Rather than face directly into the adjacent building at 33 Alfred Street, the lower levels of the tower are angled west to capture the energy and movement from the surrounding neighbourhood. As the building rises, the northern façade shifts to the east. This rotation not only enhances views over the Sydney Opera House and Harbour, but helps self-shade the northern façade from harsh afternoon sun, creating a passive sustainability feature. Rotating the tower also creates a collection of exterior terraces that are directly linked to the multi-level interior atria, which will contain shared amenity spaces for tenants in each block. These common amenity spaces provide stunning views both vertically and horizontally and bring daylight deep into workspaces, while promoting collaboration and interaction.
The existing 50 Bridge Street building will be upcycled, retaining 60 percent of the existing structure and basement. Rather than demolish and rebuild, the existing tower will be expanded, improved and recycled to create new office accommodation with a completely new façade and building services. Given the solar envelope and other contextual restraints, the design adds approximately 45,000 square metres of new construction, primarily on the north side of the building. The design optimises the embodied energy and resources inherent in the existing building and results in a remarkably efficient plan.
This is the most ‘sustainable’ form of development as it involves reusing an existing framework and therefore not using new materials or disposing of building fabric that can be reused. Offering 6-star Green Star ratings and 5.5-star NABERS, the project represents the ultimate in sustainability.
As well as designing the tower, 3XN is the masterplan architect for the new Quay Quarter Sydney mixed-use precinct, with four Australian architecture firms participating: 9–17 Young Street by SJB; 16–20 Loftus Street by Silvester Fuller; 2–10 Loftus Street by MAKE Architecture; and Hinchcliff House Wool Stores by Carterwilliamson Architects.
What is the single-most important thing that will shape the future of high-rise architecture?

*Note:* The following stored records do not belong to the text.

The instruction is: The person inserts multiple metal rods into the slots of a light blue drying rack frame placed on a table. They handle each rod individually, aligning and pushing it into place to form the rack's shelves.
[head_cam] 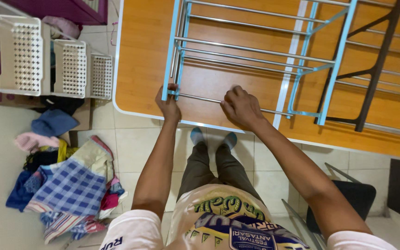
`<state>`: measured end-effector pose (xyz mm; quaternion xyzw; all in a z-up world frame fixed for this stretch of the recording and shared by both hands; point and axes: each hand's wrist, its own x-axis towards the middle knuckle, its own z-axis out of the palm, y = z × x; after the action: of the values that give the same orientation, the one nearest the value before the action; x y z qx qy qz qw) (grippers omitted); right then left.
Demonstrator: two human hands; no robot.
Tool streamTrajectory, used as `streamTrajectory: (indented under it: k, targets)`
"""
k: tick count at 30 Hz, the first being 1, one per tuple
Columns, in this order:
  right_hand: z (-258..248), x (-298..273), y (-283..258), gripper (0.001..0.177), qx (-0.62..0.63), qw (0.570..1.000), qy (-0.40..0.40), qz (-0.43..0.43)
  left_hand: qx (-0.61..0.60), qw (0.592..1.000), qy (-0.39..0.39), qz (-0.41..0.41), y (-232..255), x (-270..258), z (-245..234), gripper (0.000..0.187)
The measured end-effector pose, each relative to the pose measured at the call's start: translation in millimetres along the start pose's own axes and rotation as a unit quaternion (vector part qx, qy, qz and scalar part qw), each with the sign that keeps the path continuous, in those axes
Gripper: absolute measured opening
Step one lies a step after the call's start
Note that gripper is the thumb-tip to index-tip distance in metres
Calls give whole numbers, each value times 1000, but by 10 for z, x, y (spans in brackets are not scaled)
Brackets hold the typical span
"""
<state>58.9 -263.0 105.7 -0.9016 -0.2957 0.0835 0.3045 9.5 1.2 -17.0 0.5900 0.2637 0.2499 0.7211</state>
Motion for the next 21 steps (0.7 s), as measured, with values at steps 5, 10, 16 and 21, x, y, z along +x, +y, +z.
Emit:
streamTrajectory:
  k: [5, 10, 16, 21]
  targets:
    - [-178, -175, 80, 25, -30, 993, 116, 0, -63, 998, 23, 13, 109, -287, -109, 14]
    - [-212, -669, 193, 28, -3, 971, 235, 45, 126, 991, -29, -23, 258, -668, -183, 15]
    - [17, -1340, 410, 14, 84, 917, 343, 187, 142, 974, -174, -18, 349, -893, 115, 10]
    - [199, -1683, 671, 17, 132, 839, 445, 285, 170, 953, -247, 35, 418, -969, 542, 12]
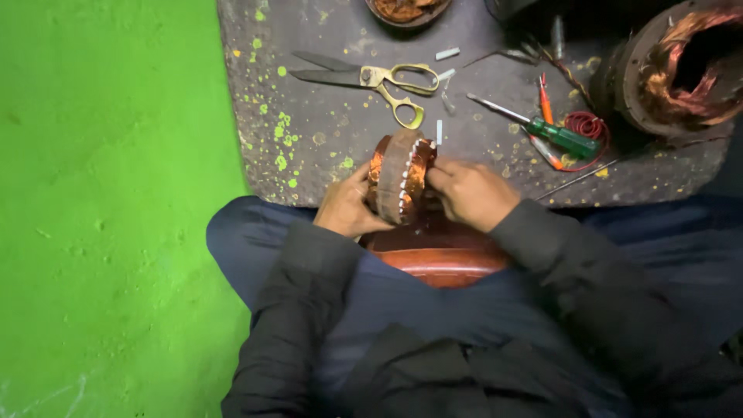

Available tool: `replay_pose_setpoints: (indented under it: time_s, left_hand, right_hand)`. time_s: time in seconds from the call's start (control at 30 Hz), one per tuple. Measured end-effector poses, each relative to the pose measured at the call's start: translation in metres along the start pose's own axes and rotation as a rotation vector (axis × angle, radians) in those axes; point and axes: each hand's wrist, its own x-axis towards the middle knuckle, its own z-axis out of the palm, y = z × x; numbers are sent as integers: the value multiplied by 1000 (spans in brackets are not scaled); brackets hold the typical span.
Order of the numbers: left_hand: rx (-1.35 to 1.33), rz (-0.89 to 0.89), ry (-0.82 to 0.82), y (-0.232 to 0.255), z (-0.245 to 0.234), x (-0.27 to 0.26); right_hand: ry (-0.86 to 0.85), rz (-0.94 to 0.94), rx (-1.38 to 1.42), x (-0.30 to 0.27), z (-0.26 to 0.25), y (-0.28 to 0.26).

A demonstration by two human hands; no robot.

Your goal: The person sits cross-legged and winds copper wire into the slots of a motor stator. They use a screwdriver to push the wire into place and adjust the coil, occasionally rotating the stator to continue winding.

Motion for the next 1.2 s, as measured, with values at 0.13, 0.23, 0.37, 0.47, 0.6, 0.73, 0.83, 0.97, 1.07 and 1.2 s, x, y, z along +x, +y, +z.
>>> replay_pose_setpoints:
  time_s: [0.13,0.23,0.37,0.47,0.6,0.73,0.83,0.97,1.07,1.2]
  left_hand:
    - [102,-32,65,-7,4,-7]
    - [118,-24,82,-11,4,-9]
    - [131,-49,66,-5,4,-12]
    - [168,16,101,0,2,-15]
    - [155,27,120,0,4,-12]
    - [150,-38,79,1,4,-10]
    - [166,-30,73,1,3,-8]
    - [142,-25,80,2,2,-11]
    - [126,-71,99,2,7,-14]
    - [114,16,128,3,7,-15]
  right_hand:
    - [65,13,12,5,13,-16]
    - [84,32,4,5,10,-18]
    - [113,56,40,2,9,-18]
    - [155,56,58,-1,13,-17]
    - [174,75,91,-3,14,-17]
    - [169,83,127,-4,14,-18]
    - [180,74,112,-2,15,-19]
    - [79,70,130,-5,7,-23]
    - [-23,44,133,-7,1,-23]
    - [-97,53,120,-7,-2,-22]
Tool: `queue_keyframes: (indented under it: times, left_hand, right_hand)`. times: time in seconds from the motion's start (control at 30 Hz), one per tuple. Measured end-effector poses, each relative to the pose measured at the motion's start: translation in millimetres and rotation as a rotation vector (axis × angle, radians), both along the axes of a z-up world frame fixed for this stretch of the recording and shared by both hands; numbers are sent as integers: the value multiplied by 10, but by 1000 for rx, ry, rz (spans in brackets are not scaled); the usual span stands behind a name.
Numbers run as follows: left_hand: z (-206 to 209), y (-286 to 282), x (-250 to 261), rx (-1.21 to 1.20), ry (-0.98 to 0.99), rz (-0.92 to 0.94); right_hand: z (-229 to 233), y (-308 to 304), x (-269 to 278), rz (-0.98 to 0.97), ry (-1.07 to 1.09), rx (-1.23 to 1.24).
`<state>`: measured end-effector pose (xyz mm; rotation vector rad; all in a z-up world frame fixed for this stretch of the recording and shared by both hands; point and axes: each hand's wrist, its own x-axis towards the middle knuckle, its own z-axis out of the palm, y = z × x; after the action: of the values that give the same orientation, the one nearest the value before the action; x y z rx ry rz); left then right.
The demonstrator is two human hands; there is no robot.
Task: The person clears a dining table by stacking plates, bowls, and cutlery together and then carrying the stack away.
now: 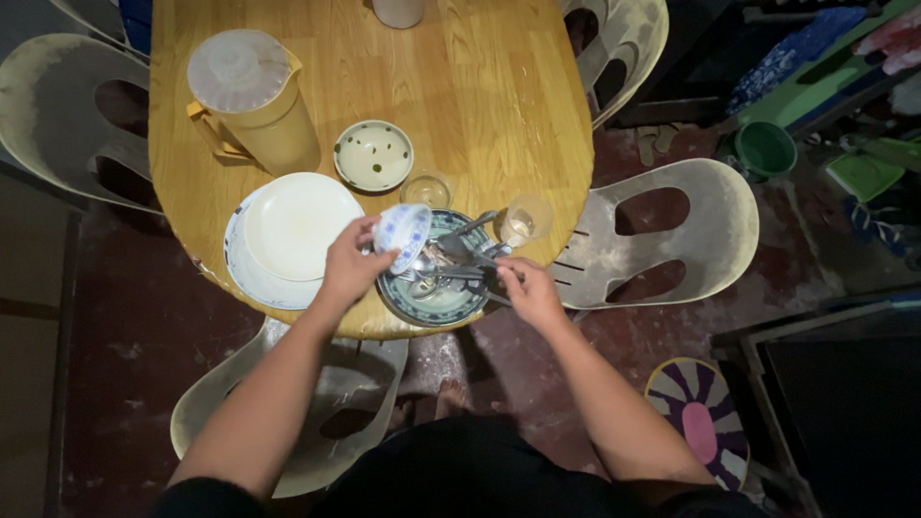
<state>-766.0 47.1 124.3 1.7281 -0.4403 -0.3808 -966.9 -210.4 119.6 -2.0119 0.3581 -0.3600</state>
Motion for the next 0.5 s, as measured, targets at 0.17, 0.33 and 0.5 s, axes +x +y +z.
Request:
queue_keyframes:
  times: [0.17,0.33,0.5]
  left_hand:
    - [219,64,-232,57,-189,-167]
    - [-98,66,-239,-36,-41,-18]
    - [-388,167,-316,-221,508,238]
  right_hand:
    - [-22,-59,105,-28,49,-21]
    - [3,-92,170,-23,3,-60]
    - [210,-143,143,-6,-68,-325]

Kim Herforth Nielsen: There is no one single thing. I think a combination of technology, need and logistics will shape the future of high-rise architecture. As materials and technology advance, architects will be able to design and build taller and more creative forms. In addition, as populations across the globe continue to migrate to large cities, the demand in our megacities and global capitals will continue to mean building up and not out. This ongoing demand for space means that we will have to rethink the high-rise, making it offer something more, and bring some of the aspects and facilities of low-rise and street life up into the towers – including green space, access to fresh air and social spaces. We incorporate these elements into the Quay Quarter Tower and this type of development will increase over time.